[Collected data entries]
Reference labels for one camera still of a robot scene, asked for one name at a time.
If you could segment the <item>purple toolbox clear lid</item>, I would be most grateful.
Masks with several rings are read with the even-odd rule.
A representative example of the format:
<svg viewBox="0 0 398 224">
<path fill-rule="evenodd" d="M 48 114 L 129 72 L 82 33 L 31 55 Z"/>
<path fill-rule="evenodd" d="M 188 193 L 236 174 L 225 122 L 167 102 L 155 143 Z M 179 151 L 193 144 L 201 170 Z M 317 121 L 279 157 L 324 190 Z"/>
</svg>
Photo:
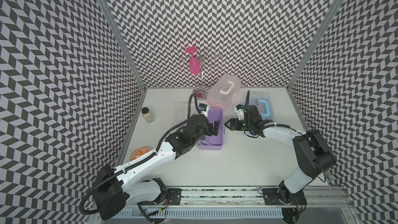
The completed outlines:
<svg viewBox="0 0 398 224">
<path fill-rule="evenodd" d="M 223 109 L 213 108 L 205 101 L 199 101 L 198 107 L 208 119 L 208 130 L 197 141 L 196 147 L 201 150 L 221 150 L 224 144 L 225 130 L 223 124 Z M 187 102 L 172 103 L 172 126 L 183 122 L 188 114 Z"/>
</svg>

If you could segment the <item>pink toolbox clear lid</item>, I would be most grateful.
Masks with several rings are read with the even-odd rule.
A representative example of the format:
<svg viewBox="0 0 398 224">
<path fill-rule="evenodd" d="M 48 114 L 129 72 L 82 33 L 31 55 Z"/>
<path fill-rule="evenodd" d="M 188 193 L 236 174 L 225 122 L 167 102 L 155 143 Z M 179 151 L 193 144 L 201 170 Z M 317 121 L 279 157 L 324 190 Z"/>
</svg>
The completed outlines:
<svg viewBox="0 0 398 224">
<path fill-rule="evenodd" d="M 210 107 L 227 109 L 241 88 L 241 80 L 238 77 L 224 74 L 210 88 L 207 95 L 207 104 Z"/>
</svg>

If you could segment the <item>blue toolbox clear lid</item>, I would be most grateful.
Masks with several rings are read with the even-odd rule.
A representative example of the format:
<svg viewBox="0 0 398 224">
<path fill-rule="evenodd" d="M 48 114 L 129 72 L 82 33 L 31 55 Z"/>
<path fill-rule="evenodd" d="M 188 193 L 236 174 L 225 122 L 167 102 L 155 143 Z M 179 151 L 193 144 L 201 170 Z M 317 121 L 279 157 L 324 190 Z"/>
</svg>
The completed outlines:
<svg viewBox="0 0 398 224">
<path fill-rule="evenodd" d="M 263 120 L 274 120 L 271 98 L 263 91 L 250 91 L 249 105 L 257 107 Z"/>
</svg>

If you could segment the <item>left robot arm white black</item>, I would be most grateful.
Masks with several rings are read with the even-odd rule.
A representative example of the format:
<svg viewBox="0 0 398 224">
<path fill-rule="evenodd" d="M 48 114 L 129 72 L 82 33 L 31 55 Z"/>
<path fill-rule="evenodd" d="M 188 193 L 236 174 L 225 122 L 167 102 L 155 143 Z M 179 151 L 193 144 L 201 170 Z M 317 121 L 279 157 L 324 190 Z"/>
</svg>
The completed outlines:
<svg viewBox="0 0 398 224">
<path fill-rule="evenodd" d="M 84 215 L 100 214 L 107 220 L 127 204 L 149 202 L 160 205 L 169 199 L 169 189 L 160 178 L 143 181 L 154 169 L 189 152 L 203 135 L 218 135 L 219 122 L 210 122 L 203 115 L 192 115 L 170 128 L 155 149 L 135 162 L 115 168 L 105 166 L 98 172 L 93 187 L 83 196 L 79 211 Z"/>
</svg>

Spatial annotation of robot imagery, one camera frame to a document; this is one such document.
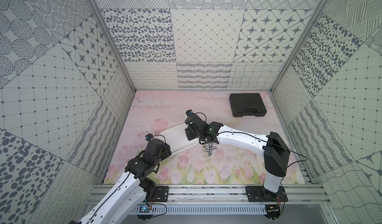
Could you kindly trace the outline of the white plastic storage box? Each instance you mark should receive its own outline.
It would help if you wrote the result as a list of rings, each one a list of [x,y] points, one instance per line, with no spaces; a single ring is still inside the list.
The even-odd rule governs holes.
[[[181,124],[160,133],[166,138],[166,143],[170,146],[172,155],[177,155],[199,144],[197,139],[188,140],[185,132],[186,128],[186,124]]]

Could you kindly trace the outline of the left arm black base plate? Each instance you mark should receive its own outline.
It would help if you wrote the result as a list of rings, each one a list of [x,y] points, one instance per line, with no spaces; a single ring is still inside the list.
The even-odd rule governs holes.
[[[150,188],[146,193],[146,202],[149,203],[165,203],[168,201],[169,186],[155,186]]]

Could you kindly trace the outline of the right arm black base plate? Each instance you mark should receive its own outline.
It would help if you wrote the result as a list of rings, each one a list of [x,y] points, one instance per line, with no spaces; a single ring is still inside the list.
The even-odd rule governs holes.
[[[245,192],[249,202],[287,202],[288,198],[283,186],[273,193],[263,186],[246,186]]]

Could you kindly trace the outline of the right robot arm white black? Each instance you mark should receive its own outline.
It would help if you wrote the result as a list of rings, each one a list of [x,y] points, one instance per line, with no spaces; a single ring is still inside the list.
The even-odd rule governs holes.
[[[289,149],[278,133],[258,135],[239,131],[219,122],[207,123],[192,110],[186,112],[186,117],[185,133],[189,141],[198,139],[208,155],[212,155],[213,150],[217,149],[217,144],[232,145],[259,155],[264,159],[267,172],[263,188],[275,194],[279,191],[287,169],[291,166],[290,154],[297,152]]]

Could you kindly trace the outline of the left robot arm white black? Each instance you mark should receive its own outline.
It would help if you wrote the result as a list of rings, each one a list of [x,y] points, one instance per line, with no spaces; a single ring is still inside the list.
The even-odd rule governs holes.
[[[172,155],[166,139],[146,135],[147,146],[125,167],[125,172],[101,201],[72,224],[120,224],[139,204],[153,199],[155,182],[148,178],[158,172],[160,162]]]

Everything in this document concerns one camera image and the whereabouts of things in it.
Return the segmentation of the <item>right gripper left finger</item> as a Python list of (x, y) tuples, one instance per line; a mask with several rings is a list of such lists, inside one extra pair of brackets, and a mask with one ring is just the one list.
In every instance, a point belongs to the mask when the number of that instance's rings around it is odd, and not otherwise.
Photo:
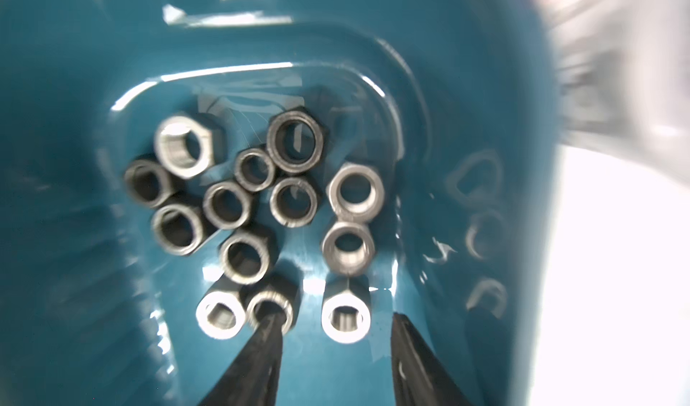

Exercise: Please copy out each line of the data in which the word "clear" occurs.

Output of the task:
If you could segment the <item>purple toolbox clear lid</item>, I would be most grateful.
If you could segment the <item>pink toolbox clear lid</item>, I would be most grateful.
If you could segment the <item>blue toolbox clear lid</item>, I would be most grateful.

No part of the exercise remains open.